No tempo em que o jogo de cassino era permitido em nosso país, e isto perdurou até 1947, funcionou a roleta, bacará e outros jogos em vários locais, especialmente na casa de espetáculos A Caverna, que ficava na Avenida Tamandaré, tendo também no Clube Comercial e findando no Clube Caixeral, quando foi proibida esta atividade.

Ao que se saiba nenhuma família se desagregou e ninguém passou a ser pedinte de esmola em decorrência da roleta. Ao contrário, sabe-se que o jogo de roleta, como atração desta Fronteira, gerou muitos empregos diretos e ocupações para aqueles que se envolviam na manutenção do jogo, bem como em uma atividade paralela que é o lazer.

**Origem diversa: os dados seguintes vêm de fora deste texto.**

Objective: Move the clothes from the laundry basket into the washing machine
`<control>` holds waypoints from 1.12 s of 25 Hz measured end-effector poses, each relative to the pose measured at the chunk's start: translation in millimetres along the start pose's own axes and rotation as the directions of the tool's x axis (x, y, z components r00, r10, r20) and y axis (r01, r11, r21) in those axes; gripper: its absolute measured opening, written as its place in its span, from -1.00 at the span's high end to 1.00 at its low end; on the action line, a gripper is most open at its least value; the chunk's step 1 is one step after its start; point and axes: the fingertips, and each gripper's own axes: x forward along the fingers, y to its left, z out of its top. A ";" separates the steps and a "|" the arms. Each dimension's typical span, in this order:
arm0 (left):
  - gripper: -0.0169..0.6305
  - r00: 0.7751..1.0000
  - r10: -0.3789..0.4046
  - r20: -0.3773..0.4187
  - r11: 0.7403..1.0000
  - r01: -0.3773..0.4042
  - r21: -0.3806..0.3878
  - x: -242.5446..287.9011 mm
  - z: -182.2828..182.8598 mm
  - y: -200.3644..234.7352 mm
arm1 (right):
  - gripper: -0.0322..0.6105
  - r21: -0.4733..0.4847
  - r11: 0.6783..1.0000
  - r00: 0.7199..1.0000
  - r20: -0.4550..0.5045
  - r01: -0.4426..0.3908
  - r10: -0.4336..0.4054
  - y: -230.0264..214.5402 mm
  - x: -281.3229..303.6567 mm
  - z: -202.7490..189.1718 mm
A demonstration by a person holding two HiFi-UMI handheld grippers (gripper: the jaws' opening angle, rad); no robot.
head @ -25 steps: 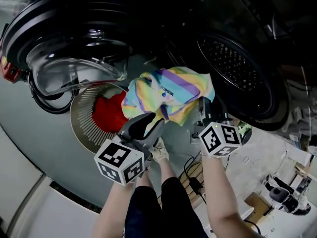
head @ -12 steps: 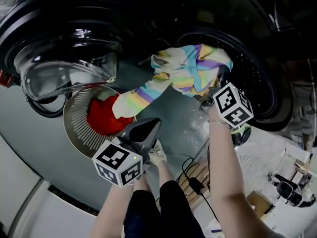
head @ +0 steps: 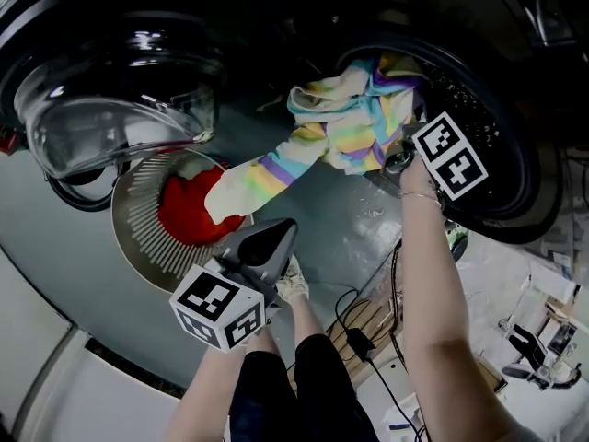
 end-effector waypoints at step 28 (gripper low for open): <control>0.95 0.996 -0.023 0.090 0.999 0.026 -0.031 -5.8 -5.1 20.1 | -0.05 0.043 0.987 0.847 -0.509 -0.156 0.156 55.2 -19.7 -205.4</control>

Decorridos mais de 70 anos, a exploração dos cassinos continua proibida assim como o jogo do bicho, porque, como jogos de azar, dizem, são maléficos para a sociedade cristã do Ocidente. Não há maior desfaçatez do que esta em nossos dias. Nunca houve tanto jogo de azar e oficial neste país como agora.

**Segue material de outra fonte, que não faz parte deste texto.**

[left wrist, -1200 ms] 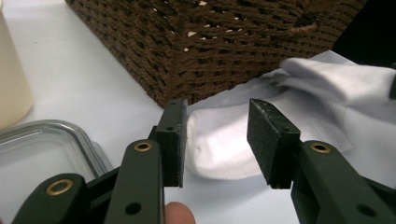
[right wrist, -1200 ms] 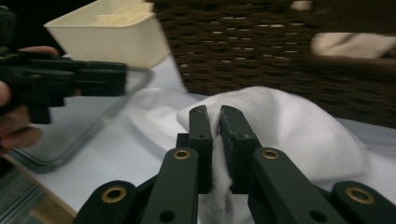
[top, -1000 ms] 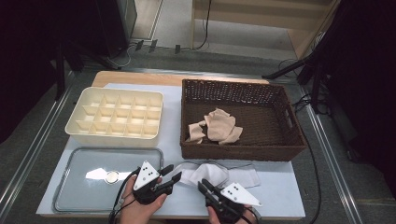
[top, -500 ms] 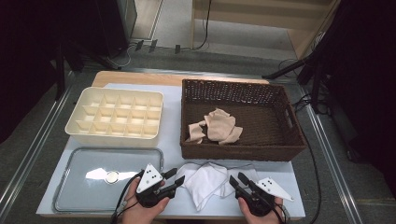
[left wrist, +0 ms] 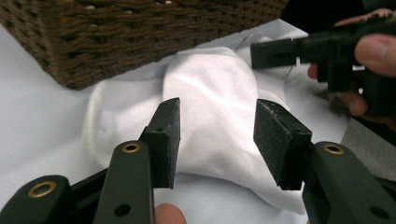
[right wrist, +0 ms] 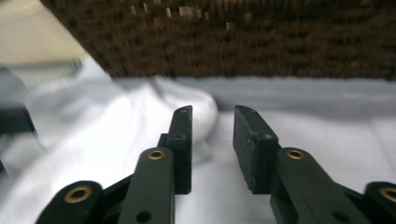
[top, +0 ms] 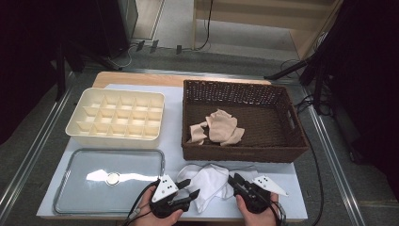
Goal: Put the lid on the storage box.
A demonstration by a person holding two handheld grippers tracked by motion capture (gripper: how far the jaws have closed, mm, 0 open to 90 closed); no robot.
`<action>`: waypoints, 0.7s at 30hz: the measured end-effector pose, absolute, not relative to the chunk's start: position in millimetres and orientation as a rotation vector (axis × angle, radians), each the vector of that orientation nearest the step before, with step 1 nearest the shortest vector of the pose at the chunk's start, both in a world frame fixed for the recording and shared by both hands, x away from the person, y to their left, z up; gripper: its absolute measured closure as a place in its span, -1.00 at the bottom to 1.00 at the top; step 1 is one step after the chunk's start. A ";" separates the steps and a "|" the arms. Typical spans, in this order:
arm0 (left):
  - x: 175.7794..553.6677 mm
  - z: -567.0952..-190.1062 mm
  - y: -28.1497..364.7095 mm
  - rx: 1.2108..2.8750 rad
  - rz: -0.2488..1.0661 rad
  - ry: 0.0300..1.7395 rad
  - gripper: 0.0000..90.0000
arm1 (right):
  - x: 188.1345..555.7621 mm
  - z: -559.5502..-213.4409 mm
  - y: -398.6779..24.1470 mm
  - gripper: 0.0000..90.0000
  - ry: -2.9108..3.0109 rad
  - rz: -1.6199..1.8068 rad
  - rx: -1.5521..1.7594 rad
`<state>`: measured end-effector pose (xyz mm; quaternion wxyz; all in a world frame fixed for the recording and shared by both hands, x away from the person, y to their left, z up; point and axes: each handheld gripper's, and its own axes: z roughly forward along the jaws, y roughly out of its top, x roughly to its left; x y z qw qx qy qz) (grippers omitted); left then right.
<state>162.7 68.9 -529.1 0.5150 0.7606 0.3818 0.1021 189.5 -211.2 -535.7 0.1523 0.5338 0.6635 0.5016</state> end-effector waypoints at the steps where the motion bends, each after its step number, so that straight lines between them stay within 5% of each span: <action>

Basta chegar em uma casa lotérica concessionária de autarquia federal e escolher para fazer um ou vários dos mais diferentes jogos de azar que são postos a disposição de qualquer transeunte. Ou será que alguém teria a coragem de dizer que a Quina, Mega-Sena e assemelhados não são jogos de azar mas simples jogos de habilidade?
O mesmo se dá com o jogo do bicho. Qual é a diferença que existe entre aqueles jogos oficiais e o jogo do bicho? Por sinal, seria meramente repetitivo aqui ao se dizer que o jogo do bicho é uma das instituições mais sérias deste país. Confia-se muito mais na certeza do que se contém em um simples pedacinho de papel, fornecido pelo arrecadador do jogo, do que em algumas estruturas oficiais.

Ao se pensar que toda esta organização é considerada como ilícita e fora da lei, só pode nos assaltar a ideia que tal quadro deve gerar muitíssimos benefícios para algumas pessoas que vivem e exploram a proibição desta espécie de jogos.

Desde que me conheço por gente e isto já faz tempo, ouço falar na corrupção que perambula nos órgãos policiais proveniente do controle do jogo do bicho, a “tava” e tantos outros que, a meu ver, são vedados para dar a chance para alguém, travestido de autoridade, tirar proveito e ter ganhos extras na sombra do Estado e da sociedade organizada.

Afinal, quem é que ganha com a proibição do jogo?